There’s a lot of truth in the saying, “it takes a village to raise a child,” and Melanie and Michael Reimer embody it in their life. 

The Winnipeg couple who just welcomed their fifth child into their lives wants to help struggling mothers, pre-and postnatal, get back on their feet. They have recently announced an upcoming transitional home for women that need “a place to pause, to praise, for women to heal, grow and love their baby.”

“As we started to look more into it, it was like ‘Wow, there’s definitely a need for this.’ And then doors just started opening to provide this opportunity,” Melanie said.

Selah Place will offer pregnancy and postnatal support to the women entering the program. In addition, they will be supported by trauma counselling and educational and vocational training. Motherhood doesn’t come easy for anyone, but vulnerable women out there go into it without any support.
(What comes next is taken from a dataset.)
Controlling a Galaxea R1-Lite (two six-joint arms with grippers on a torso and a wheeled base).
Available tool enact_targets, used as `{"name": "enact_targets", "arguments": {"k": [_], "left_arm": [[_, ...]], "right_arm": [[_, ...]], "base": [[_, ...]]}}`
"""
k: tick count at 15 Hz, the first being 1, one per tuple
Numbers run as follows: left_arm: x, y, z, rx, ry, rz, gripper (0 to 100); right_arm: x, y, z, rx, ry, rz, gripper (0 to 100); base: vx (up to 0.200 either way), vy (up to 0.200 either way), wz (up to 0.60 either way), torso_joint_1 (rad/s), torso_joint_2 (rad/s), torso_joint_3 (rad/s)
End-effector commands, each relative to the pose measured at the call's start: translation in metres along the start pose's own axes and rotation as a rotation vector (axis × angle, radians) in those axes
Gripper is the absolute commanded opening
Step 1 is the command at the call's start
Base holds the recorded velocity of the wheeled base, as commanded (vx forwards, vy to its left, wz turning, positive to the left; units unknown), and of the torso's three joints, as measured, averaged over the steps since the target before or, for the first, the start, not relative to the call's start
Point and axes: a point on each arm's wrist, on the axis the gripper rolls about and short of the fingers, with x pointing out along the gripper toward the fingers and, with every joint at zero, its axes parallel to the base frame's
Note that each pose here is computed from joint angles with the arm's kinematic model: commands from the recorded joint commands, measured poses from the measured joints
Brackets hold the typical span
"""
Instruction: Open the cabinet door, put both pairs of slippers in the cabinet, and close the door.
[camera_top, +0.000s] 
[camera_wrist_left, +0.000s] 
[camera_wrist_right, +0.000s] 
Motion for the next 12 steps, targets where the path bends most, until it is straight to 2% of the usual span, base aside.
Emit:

“Right now, if you were 19-years-old and you just had a child, and maybe you’re in some sort of relationship with the child’s father, and maybe that doesn’t pan out, or maybe your living situation has changed… right now, really the only support you get is assistance with your rent, you get assistance like child tax support. The government gives you a lot of money, there’s all different grants available, but there’s no support,” Michael explained. “And for a young mother who’s maybe lived her whole life in the foster system who doesn’t have any reliable family, whose friends are in a similar situation in life and they lack the same skills to be successful, they are a brand new mother, which is hard even when you have support and a family, and they have nowhere to go. They have no community.”
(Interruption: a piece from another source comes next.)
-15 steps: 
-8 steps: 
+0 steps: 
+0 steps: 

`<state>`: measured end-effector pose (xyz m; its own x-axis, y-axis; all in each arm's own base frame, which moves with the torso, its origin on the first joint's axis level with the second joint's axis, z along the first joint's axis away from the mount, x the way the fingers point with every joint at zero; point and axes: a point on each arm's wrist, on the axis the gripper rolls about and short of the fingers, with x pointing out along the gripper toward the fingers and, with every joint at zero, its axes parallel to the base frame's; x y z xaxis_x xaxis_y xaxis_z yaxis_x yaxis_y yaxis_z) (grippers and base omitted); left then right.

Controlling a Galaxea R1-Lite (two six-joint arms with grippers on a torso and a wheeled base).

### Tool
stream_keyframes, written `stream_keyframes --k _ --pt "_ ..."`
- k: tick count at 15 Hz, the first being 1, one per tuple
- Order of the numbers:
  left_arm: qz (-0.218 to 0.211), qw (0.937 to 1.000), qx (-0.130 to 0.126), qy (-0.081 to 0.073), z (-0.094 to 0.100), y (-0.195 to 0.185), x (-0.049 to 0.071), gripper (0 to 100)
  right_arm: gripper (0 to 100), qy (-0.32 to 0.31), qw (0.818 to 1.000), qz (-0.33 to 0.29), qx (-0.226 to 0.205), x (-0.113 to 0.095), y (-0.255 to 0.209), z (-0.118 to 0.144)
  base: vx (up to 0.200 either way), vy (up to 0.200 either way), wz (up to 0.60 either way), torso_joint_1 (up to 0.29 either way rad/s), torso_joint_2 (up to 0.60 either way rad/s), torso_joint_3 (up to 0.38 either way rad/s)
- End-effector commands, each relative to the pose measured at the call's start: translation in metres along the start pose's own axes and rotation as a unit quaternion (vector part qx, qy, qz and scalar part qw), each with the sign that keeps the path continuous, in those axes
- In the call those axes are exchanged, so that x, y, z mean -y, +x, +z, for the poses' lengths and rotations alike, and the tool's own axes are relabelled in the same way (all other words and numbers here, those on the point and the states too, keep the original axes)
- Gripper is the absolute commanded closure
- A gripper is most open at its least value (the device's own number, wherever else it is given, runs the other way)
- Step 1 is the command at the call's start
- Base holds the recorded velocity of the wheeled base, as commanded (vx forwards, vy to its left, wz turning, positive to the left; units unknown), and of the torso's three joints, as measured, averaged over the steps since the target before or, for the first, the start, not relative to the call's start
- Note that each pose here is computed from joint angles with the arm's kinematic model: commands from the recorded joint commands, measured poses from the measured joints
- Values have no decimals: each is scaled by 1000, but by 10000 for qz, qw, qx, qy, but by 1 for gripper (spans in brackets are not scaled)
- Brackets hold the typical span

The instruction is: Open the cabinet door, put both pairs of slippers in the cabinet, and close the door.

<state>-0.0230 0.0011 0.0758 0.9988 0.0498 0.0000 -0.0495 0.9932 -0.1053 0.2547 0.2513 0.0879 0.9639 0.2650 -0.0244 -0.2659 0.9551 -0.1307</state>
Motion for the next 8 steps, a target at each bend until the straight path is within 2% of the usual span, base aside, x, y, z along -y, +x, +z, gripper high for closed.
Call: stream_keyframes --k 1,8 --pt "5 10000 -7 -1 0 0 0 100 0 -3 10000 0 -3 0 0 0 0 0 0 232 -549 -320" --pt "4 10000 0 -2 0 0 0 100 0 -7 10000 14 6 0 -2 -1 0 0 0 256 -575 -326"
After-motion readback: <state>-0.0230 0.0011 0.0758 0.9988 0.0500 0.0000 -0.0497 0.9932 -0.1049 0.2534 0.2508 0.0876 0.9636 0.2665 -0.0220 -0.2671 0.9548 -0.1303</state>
The only other place like it is Villa Rosa, which can only take up to 25 women at a time and received 349 referrals in the 2020-2021 year. Selah Place will add another six beds for women in need, with plans to expand in the future.
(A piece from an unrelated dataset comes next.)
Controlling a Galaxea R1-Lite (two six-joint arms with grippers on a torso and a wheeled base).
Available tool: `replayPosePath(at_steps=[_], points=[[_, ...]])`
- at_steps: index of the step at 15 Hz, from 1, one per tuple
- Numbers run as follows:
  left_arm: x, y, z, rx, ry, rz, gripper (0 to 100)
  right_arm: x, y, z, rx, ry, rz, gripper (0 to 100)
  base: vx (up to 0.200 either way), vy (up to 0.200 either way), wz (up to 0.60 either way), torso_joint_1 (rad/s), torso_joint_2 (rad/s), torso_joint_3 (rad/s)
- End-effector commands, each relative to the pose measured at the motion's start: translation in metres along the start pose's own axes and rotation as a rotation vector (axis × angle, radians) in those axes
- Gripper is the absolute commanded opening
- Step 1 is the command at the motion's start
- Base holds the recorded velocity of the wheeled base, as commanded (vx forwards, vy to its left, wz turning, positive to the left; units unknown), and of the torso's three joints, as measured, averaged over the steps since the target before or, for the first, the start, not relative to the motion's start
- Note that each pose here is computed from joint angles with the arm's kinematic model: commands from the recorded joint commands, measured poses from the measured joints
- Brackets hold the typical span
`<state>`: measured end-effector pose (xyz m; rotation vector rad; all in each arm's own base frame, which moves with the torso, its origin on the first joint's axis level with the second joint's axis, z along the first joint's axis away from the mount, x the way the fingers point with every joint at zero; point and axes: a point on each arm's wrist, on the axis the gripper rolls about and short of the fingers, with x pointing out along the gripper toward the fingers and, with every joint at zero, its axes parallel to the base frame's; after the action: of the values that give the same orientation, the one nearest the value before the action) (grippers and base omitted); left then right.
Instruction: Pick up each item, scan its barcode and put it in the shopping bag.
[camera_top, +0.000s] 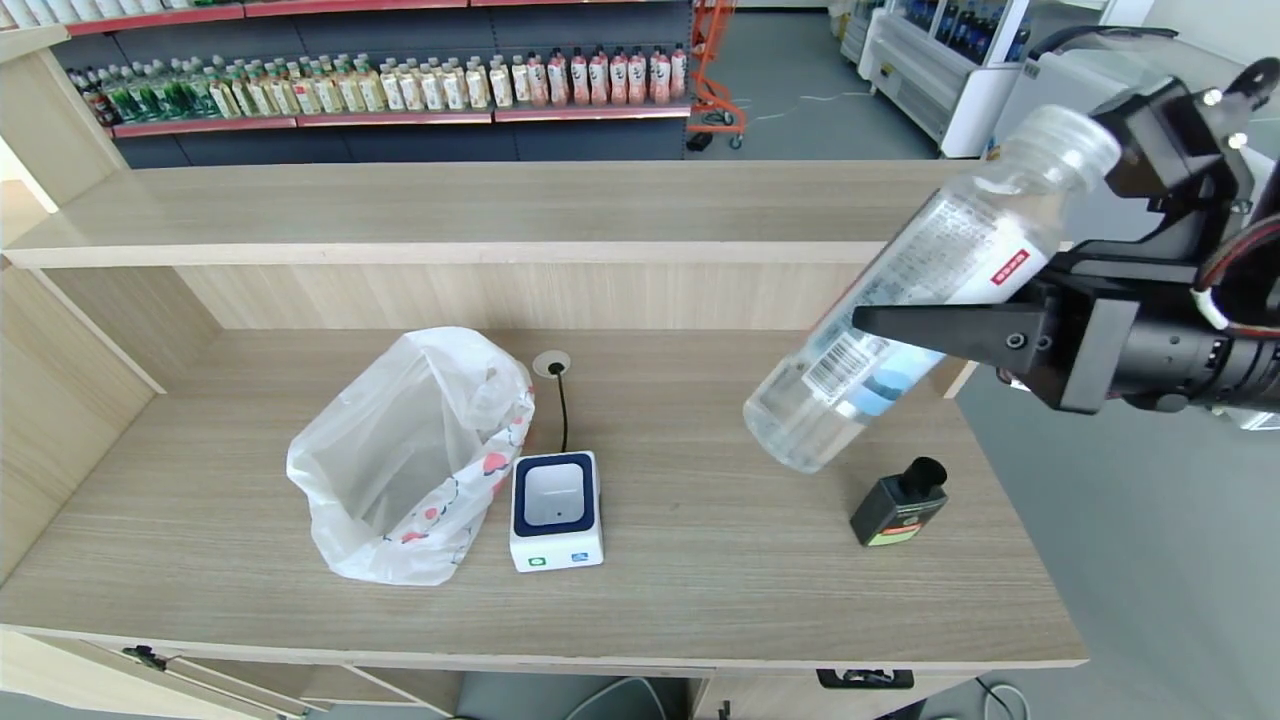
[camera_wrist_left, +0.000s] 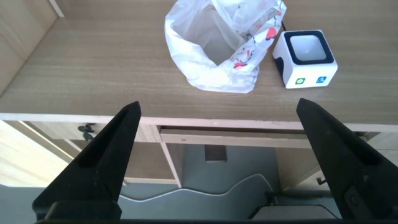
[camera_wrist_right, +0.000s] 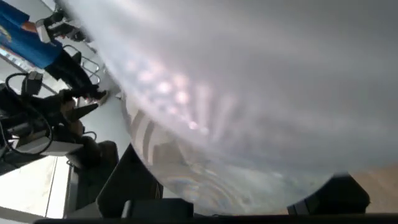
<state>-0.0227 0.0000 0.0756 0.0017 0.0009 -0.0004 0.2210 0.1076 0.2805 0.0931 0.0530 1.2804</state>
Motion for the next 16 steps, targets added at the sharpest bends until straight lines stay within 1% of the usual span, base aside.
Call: replayPosePath(at_steps=[1,3,5,7,11,12,16], points=[[0.000,0.000,0.000,0.000,-0.001,-0.001,100,-0.019,0.040,0.014,-0.054,-0.032,0.107,0,0.000,0.000,0.00,0.000,0.00,0.000],[0.000,0.000,0.000,0.000,0.001,0.000,100,-0.013,0.057,0.014,-0.063,-0.032,0.193,0,0.000,0.000,0.00,0.000,0.00,0.000],[0.000,0.000,0.000,0.000,0.001,0.000,100,-0.007,0.066,0.019,-0.077,-0.042,0.248,0,0.000,0.000,0.00,0.000,0.00,0.000],[0.000,0.000,0.000,0.000,-0.001,0.000,100,-0.004,0.070,0.020,-0.071,-0.038,0.280,0,0.000,0.000,0.00,0.000,0.00,0.000],[0.000,0.000,0.000,0.000,-0.001,-0.001,100,-0.012,0.080,0.015,-0.022,0.025,0.420,0,0.000,0.000,0.00,0.000,0.00,0.000],[0.000,0.000,0.000,0.000,-0.001,0.000,100,-0.012,0.080,0.014,-0.016,0.033,0.438,0,0.000,0.000,0.00,0.000,0.00,0.000],[0.000,0.000,0.000,0.000,0.001,0.000,100,-0.014,0.080,0.014,-0.021,0.032,0.435,0,0.000,0.000,0.00,0.000,0.00,0.000]])
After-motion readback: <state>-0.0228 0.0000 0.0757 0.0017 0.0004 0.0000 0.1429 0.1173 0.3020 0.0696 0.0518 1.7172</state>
“In a program like this, they can come pregnant or postnatal, they can have their baby and stay with us, and they will receive counselling that is catered to what they need. We want to be able to surround them with a community that’s going to continue to support and love them so that when they go back to the community, then they still have those solid friendships and that group of people to lean on so that they are not falling back to their original position,” Melanie added.

Melanie and Michael have been involved with Global Teen Challenge, a group of Christian faith-based organizations that provide rehabilitation services to teens and adults struggling with addiction. As a result, they have seen first-hand the benefits of having a long-term network of people committed to helping others heal.

They said they’ve always wanted to reach out to the community and help. Their original plan was to become foster parents. But, as time went on, the social worker who was in contact with them helped them see Selah Place as having a wider purpose.

“They will be in an environment where they can live with other women in a similar position and lean on each other for support, too,” Melanie said.